Activity – What you return must be the complete listing, unchanged.

Dataset extract –
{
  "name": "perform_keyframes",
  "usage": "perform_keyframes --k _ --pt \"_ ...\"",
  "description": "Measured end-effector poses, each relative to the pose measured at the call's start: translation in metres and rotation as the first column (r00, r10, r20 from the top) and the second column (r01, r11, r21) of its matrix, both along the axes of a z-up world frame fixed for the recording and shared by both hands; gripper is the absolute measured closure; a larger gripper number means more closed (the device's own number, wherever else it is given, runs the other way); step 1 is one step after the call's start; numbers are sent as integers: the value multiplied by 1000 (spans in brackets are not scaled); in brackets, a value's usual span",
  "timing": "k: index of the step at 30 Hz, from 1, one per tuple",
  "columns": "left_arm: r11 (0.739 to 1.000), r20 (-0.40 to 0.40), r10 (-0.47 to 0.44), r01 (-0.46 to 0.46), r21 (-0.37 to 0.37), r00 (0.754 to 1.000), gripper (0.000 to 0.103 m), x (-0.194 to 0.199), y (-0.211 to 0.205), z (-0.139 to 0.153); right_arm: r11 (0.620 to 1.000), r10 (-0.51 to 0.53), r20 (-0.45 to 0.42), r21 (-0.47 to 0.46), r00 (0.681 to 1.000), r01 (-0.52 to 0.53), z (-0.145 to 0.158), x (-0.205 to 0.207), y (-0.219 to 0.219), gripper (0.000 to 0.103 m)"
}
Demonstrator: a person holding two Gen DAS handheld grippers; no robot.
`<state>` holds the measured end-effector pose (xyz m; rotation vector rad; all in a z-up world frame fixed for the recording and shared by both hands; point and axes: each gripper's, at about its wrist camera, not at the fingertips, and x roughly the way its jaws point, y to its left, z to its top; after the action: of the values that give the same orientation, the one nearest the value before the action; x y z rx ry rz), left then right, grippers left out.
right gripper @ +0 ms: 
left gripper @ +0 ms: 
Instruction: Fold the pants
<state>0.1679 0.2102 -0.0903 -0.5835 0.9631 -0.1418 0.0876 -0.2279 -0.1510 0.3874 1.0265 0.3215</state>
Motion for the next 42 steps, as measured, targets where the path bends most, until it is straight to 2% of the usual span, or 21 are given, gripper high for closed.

Answer section –
{
  "name": "perform_keyframes",
  "usage": "perform_keyframes --k _ --pt \"_ ...\"",
  "description": "Measured end-effector poses, each relative to the pose measured at the call's start: translation in metres and rotation as the first column (r00, r10, r20 from the top) and the second column (r01, r11, r21) of its matrix, both along the axes of a z-up world frame fixed for the recording and shared by both hands; gripper is the absolute measured closure; a larger gripper number means more closed (the device's own number, wherever else it is given, runs the other way); step 1 is one step after the call's start; numbers are sent as integers: the value multiplied by 1000 (spans in brackets are not scaled); in brackets, a value's usual span",
  "timing": "k: index of the step at 30 Hz, from 1, one per tuple",
  "columns": "left_arm: r11 (0.739 to 1.000), r20 (-0.40 to 0.40), r10 (-0.47 to 0.44), r01 (-0.46 to 0.46), r21 (-0.37 to 0.37), r00 (0.754 to 1.000), gripper (0.000 to 0.103 m), x (-0.194 to 0.199), y (-0.211 to 0.205), z (-0.139 to 0.153); right_arm: r11 (0.620 to 1.000), r10 (-0.51 to 0.53), r20 (-0.45 to 0.42), r21 (-0.47 to 0.46), r00 (0.681 to 1.000), r01 (-0.52 to 0.53), z (-0.145 to 0.158), x (-0.205 to 0.207), y (-0.219 to 0.219), gripper (0.000 to 0.103 m)"
}
Demonstrator: a person holding two Gen DAS handheld grippers; no robot.
`<state>` holds the measured end-effector pose (xyz m; rotation vector rad; all in a z-up world frame fixed for the recording and shared by both hands; point and axes: each gripper's, at about its wrist camera, not at the fingertips, and x roughly the way its jaws point, y to its left, z to its top; after the action: of the values that give the same orientation, the one nearest the value before the action; x y z rx ry rz), left then right, grippers left out.
right gripper @ +0 ms: 
left gripper @ +0 ms: 
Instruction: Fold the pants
<state>0.1679 0.2102 -0.0903 -0.5835 0.9631 -0.1418 0.0876 -0.2279 -0.1510 0.3874 1.0265 0.3215</state>
Motion for the next 42 steps, as measured, targets where the path bends most, until it is straight to 2% of the usual span, or 21 are given, gripper high for closed.

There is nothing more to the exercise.